▶ Task item
Your task is to retype, exactly and with nothing else, every line from the one containing "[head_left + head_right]" to the end of the listing.
====== Available data
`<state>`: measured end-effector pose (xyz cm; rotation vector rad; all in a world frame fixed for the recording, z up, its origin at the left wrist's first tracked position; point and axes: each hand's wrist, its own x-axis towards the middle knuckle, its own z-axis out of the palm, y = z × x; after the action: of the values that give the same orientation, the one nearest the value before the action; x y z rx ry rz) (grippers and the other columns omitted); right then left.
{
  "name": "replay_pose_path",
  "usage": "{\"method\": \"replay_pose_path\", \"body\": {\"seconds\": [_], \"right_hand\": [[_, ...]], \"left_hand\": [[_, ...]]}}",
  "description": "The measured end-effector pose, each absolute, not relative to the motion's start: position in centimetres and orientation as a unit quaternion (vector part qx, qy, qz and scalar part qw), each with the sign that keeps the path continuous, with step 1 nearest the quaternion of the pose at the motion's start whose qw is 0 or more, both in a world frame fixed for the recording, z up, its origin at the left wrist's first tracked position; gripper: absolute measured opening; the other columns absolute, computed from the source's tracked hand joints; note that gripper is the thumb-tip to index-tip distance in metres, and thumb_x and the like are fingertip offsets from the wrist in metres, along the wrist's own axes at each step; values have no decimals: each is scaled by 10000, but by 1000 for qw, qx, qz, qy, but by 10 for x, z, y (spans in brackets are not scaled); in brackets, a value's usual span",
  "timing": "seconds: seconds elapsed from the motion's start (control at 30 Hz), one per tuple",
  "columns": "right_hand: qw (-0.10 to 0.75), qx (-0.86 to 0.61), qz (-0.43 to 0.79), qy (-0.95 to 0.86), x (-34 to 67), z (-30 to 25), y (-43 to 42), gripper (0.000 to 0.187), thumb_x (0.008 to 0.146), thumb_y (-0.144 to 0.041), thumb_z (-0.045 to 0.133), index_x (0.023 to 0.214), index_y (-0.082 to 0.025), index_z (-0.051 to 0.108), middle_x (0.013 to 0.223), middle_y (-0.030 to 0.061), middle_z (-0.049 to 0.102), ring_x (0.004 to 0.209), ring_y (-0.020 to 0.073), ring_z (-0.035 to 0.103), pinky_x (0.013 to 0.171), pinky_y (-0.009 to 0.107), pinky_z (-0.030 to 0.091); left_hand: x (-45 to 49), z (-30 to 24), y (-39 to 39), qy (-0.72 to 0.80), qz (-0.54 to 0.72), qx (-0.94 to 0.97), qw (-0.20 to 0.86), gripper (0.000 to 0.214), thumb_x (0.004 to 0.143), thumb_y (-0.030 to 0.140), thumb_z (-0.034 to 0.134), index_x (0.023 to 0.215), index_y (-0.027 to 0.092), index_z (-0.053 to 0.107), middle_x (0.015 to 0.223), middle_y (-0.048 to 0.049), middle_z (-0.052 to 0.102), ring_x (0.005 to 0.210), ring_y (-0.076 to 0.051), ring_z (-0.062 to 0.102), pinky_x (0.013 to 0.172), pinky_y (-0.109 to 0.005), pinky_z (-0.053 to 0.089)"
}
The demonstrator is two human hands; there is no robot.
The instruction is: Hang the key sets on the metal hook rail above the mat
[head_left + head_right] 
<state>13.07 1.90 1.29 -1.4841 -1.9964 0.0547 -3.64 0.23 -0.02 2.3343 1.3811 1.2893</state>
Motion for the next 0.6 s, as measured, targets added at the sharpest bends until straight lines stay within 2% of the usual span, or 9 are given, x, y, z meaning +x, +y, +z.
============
▶ Exercise answer
[head_left + head_right] 
<state>13.07 1.90 1.29 -1.4841 -1.9964 0.0547 -3.64 0.23 -0.02 2.3343 1.3811 1.2893</state>
Motion for the next 0.6 s, as measured, targets added at the sharpest bends until straight lines stay within 2% of the usual span, or 9 are given, x, y, z meaning +x, +y, +z.

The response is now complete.